*** Records to use ***

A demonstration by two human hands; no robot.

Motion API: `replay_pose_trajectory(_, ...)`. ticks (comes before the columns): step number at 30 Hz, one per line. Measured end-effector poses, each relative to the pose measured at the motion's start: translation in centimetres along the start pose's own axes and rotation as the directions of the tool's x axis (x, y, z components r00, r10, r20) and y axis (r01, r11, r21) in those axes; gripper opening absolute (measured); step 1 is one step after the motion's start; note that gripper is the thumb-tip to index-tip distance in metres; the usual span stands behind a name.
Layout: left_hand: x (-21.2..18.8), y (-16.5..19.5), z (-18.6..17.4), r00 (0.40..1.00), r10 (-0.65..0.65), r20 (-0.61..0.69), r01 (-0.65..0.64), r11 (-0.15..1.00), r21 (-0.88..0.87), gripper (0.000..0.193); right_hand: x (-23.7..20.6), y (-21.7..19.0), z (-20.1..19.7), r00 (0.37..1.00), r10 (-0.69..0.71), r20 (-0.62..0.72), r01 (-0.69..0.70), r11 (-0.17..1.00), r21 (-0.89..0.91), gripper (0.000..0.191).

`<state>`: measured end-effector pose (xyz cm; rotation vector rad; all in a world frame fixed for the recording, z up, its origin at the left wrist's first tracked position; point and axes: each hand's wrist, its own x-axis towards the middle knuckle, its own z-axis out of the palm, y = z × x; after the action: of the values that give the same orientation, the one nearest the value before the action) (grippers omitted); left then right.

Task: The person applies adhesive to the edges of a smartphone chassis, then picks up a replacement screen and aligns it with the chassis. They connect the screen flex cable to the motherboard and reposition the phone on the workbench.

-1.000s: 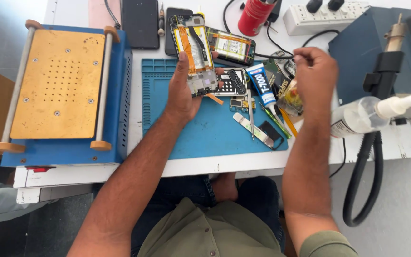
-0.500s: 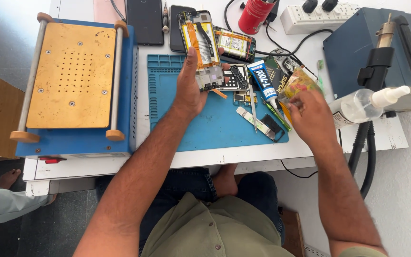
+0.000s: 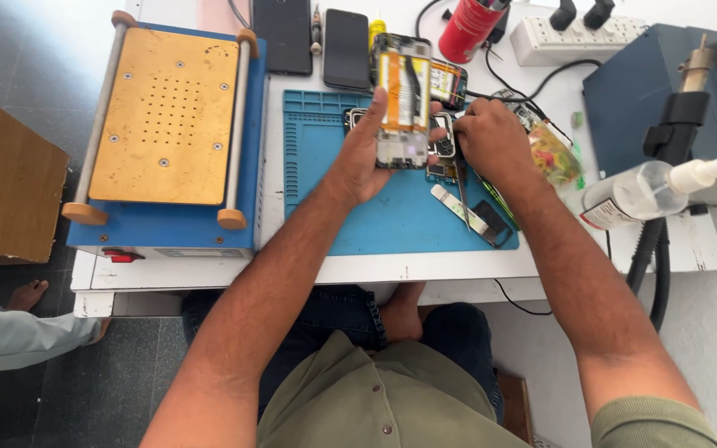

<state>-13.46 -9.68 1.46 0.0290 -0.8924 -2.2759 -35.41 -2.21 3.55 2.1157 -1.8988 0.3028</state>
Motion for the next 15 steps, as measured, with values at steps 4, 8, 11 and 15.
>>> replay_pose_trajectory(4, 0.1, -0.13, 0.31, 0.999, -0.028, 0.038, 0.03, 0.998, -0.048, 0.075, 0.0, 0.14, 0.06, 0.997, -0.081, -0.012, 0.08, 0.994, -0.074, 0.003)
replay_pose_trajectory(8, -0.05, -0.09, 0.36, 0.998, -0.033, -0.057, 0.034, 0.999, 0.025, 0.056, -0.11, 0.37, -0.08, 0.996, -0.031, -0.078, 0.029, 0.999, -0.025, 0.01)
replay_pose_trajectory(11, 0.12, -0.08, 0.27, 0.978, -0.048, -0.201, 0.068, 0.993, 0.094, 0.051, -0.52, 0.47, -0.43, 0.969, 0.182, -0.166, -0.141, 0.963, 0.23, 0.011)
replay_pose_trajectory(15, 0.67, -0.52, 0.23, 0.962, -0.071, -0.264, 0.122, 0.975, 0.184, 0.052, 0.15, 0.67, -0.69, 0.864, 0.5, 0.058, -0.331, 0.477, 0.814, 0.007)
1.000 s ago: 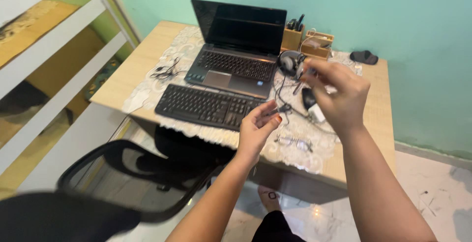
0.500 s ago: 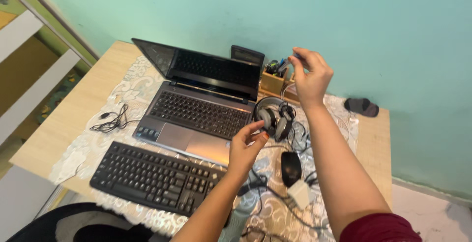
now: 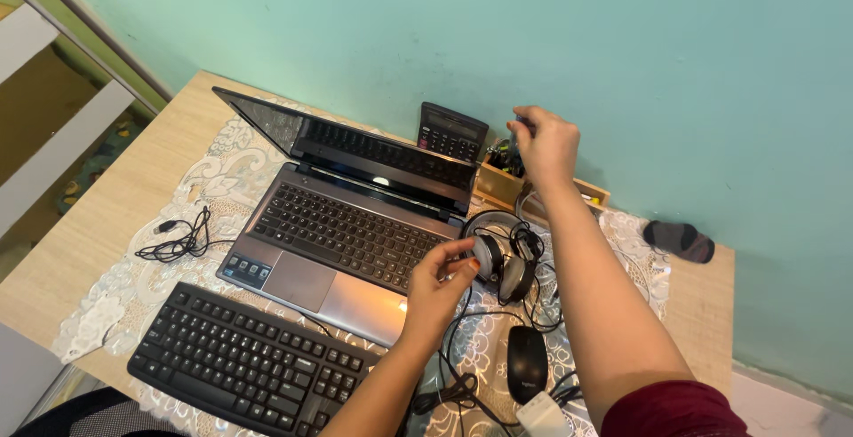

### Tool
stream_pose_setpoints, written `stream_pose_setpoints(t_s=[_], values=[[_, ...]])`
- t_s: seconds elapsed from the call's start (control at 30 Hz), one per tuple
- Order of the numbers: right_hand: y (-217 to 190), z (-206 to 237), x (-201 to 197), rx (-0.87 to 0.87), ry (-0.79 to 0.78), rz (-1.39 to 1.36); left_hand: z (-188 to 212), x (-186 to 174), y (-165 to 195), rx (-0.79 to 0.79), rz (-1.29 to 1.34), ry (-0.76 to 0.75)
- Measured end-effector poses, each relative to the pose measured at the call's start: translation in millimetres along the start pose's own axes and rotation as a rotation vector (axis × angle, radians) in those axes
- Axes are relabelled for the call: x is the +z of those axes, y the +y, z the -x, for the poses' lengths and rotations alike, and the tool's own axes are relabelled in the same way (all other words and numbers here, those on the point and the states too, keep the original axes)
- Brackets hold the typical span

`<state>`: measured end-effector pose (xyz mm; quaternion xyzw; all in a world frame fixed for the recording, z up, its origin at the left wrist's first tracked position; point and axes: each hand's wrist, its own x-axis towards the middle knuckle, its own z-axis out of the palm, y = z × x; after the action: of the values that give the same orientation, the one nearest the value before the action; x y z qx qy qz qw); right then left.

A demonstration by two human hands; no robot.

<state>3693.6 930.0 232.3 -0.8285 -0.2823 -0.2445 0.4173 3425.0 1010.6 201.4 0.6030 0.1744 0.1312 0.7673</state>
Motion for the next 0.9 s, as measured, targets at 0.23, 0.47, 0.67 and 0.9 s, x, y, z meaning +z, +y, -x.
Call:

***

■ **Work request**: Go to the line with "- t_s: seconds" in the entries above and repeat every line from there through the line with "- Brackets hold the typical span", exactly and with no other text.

■ **Answer below**:
- t_s: seconds elapsed from the call's start (control at 30 Hz), one per tuple
- Order of the numbers: right_hand: y (-217 to 190), z (-206 to 237), x (-201 to 197), rx (-0.87 to 0.87), ry (-0.79 to 0.78), rz (-1.39 to 1.36); left_hand: z (-188 to 212), x (-186 to 174), y (-165 to 195), rx (-0.79 to 0.79), rz (-1.29 to 1.34), ry (-0.76 to 0.75)
- Measured end-effector poses, each relative to the pose measured at the call's start: translation in millimetres along the start pose's own axes and rotation as a rotation vector (axis × angle, radians) in those axes
- Axes are relabelled for the call: x is the +z of those axes, y the +y, z the -x, for the poses' lengths and rotations alike, and the tool's own axes are relabelled in the same way (all other words and numbers here, those on the point and the states too, keep the original axes)
- Brackets hold the typical span

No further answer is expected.